WORK INSTRUCTIONS
Repeat each entry word for word. Leave any images out of the copy.

== RECORD SET

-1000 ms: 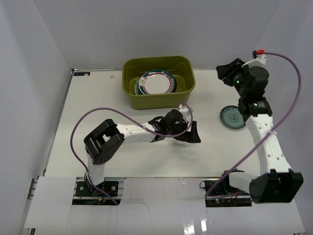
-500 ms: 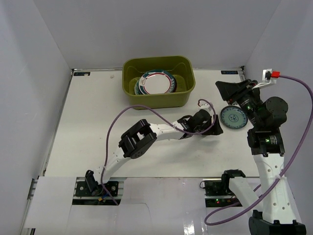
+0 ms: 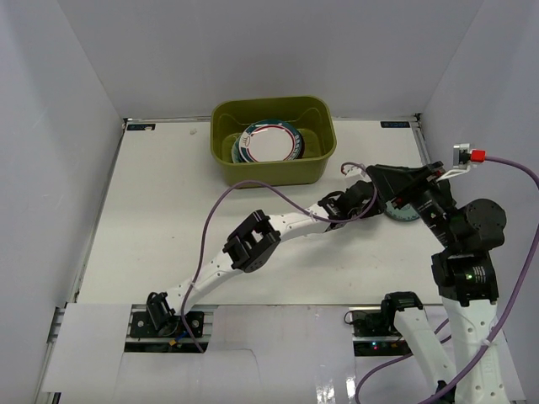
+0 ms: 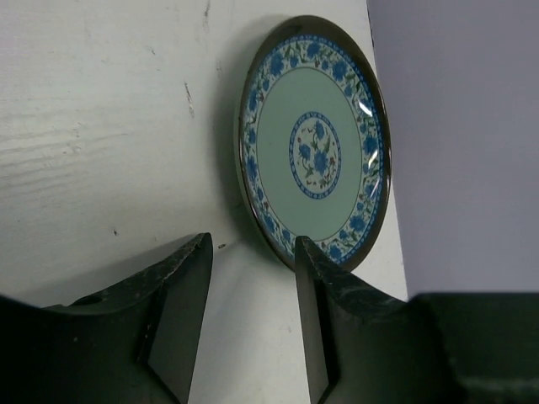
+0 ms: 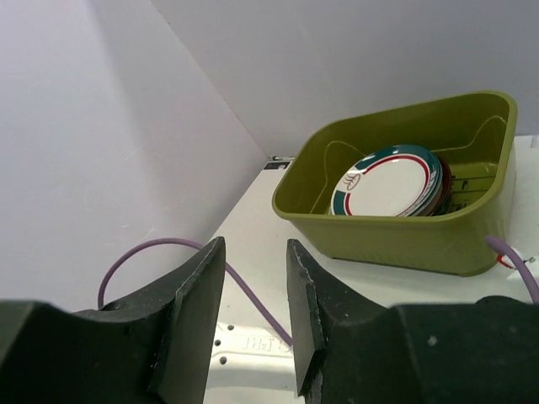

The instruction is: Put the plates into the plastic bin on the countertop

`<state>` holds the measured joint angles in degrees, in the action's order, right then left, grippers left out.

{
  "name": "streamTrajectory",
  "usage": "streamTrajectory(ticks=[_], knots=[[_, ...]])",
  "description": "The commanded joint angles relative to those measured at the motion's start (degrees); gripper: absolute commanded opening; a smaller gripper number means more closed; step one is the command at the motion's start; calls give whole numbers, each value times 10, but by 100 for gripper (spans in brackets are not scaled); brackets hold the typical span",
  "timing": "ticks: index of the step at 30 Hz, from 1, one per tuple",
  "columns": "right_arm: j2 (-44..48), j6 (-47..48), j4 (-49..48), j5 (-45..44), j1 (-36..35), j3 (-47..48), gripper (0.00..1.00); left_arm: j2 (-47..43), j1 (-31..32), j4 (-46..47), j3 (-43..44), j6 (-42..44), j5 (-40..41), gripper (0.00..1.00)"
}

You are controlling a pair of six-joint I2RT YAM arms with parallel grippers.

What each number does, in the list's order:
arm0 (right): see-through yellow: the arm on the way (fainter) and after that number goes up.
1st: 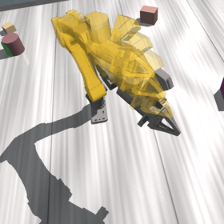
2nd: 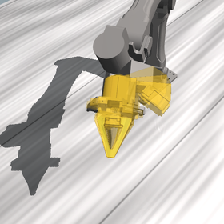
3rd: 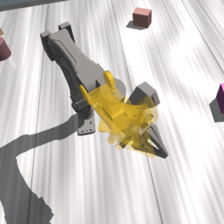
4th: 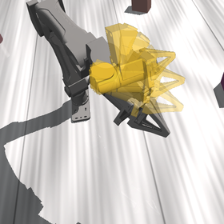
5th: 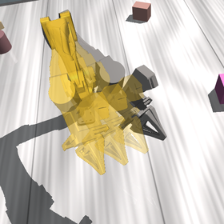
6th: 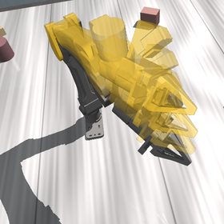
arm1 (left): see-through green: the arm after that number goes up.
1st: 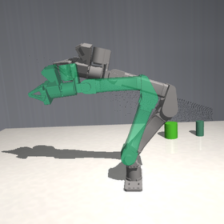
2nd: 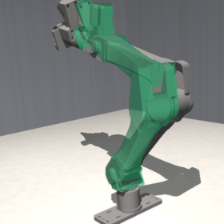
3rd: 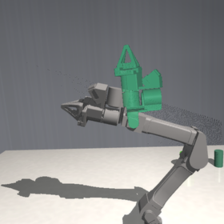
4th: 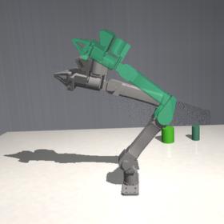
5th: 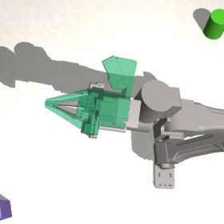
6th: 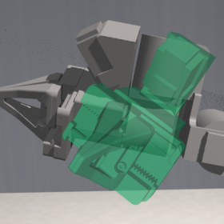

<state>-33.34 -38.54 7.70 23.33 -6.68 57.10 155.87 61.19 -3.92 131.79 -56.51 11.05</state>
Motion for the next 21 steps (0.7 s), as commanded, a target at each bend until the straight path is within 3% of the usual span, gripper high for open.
streamTrajectory(ticks=[1, 11, 15, 21], knots=[[12, 9, 19, 6, -9, -5, 41, 16, -20, -61, 10, -54, 23, 54], [5, 11, 19, 13, -26, -19, 41, 74, -28, -30, 77, -91, 0, 47], [1, 15, 19, 10, -33, -23, 41, 86, -25, -23, 73, -97, -14, 40], [-3, 16, 18, 12, -43, -31, 41, 90, -21, 1, 71, -100, -22, 38]])
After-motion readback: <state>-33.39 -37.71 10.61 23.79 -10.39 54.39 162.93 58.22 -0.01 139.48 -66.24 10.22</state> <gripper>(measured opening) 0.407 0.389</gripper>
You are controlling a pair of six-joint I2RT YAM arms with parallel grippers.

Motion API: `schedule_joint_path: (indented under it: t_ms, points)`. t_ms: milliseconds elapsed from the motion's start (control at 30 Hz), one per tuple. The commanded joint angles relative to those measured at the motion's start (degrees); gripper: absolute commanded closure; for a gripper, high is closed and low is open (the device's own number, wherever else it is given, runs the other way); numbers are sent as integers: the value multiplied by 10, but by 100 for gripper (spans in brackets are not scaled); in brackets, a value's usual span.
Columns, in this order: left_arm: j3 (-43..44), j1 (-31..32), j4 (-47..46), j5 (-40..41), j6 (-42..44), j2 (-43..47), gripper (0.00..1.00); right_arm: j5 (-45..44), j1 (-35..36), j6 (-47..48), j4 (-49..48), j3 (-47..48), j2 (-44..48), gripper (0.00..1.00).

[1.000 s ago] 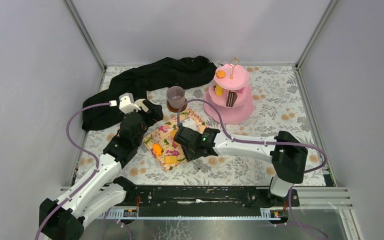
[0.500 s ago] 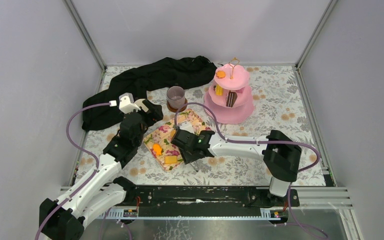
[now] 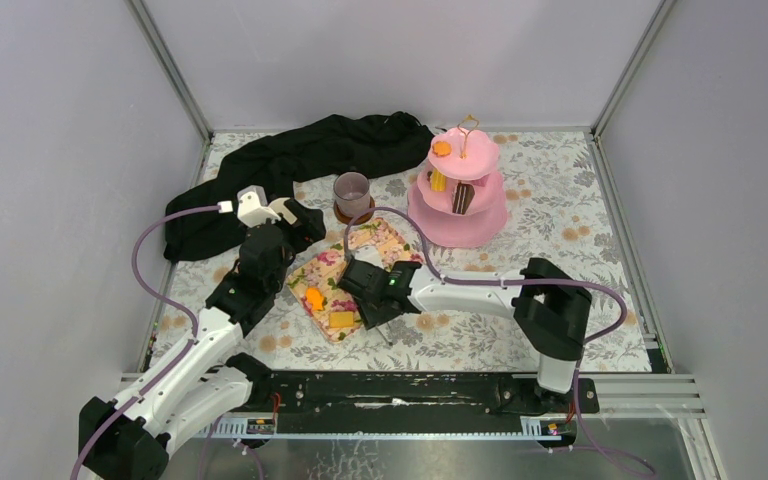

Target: Serve the afternoon tea

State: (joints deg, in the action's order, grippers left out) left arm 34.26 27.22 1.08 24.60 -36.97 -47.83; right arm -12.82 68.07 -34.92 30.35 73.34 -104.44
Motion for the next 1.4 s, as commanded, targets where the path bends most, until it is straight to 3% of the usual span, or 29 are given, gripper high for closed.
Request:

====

WORKED SOLUTION
-1000 ms: 
-500 ms: 
+0 ms: 
+0 ms: 
+0 ms: 

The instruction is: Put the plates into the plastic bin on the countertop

`<state>` holds the measured joint angles in degrees, in the action's order, right then left, grippers left out.

{
  "name": "streamTrajectory",
  "usage": "streamTrajectory(ticks=[_], knots=[[_, ...]])",
  "description": "The commanded joint angles relative to those measured at the motion's start (degrees); gripper: absolute commanded opening; a smaller gripper number means more closed; step one is the command at the motion's start; calls give whole numbers, each value times 10, but by 100 for gripper (spans in brackets are not scaled); brackets hold the typical span",
  "timing": "ticks: index of the step at 30 Hz, from 1, one per tuple",
  "columns": "right_arm: j2 (-44..48), j6 (-47..48), j4 (-49..48), j5 (-45..44), j1 (-36..35), j3 (-47..48), gripper (0.00..1.00); left_arm: j2 (-47..43), j1 (-31..32), j4 (-46..47), j3 (-43..44), j6 (-42..44), j5 (-40..41), gripper (0.00..1.00)"
}

You are controlling a pair of six-joint I2RT YAM arms with parallel grippers.

What each number does, in the list's order:
arm0 (right): see-through yellow: the arm on the way (fainter) and after that number goes up.
1st: 
2nd: 
3rd: 
4th: 
5th: 
6th: 
arm1 (left): see-through green: the arm after that number goes up.
1st: 
2nd: 
3rd: 
4th: 
5th: 
6th: 

<state>-33.34 -38.54 7.70 23.33 -6.68 57.10 155.87 61.19 -3.92 131.79 -56.51 11.05</state>
Motion for the next 21 steps (0.7 s), as commanded, a target at each bend until the straight path is within 3% of the usual span, gripper high for open.
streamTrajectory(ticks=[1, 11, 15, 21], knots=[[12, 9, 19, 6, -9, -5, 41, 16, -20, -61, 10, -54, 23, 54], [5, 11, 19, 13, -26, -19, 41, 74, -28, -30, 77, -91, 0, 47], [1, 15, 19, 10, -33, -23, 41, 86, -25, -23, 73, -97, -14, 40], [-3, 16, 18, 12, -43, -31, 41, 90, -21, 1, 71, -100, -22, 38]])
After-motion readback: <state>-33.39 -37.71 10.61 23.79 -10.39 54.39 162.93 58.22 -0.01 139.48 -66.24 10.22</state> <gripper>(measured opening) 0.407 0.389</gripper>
You are controlling a pair of six-joint I2RT YAM arms with parallel grippers.

Motion API: `schedule_joint_path: (indented under it: t_ms, points)`. t_ms: milliseconds elapsed from the motion's start (control at 30 Hz), one per tuple. The commanded joint angles relative to those measured at the motion's start (degrees); gripper: absolute commanded closure; for a gripper, high is closed and low is open (the device's own number, wherever else it is given, runs the other way); numbers are sent as integers: the value multiplied by 10, but by 100 for gripper (spans in brackets are not scaled); in brackets, a value's usual span.
Columns, in this order: left_arm: j3 (-43..44), j1 (-31..32), j4 (-47..46), j5 (-40..41), j6 (-42..44), j2 (-43..47), gripper (0.00..1.00); right_arm: j5 (-45..44), j1 (-35..36), j6 (-47..48), j4 (-49..48), j3 (-47..48), j2 (-44..48), gripper (0.00..1.00).

[1.000 s ago] 
[0.500 s ago] 
[now] 

Target: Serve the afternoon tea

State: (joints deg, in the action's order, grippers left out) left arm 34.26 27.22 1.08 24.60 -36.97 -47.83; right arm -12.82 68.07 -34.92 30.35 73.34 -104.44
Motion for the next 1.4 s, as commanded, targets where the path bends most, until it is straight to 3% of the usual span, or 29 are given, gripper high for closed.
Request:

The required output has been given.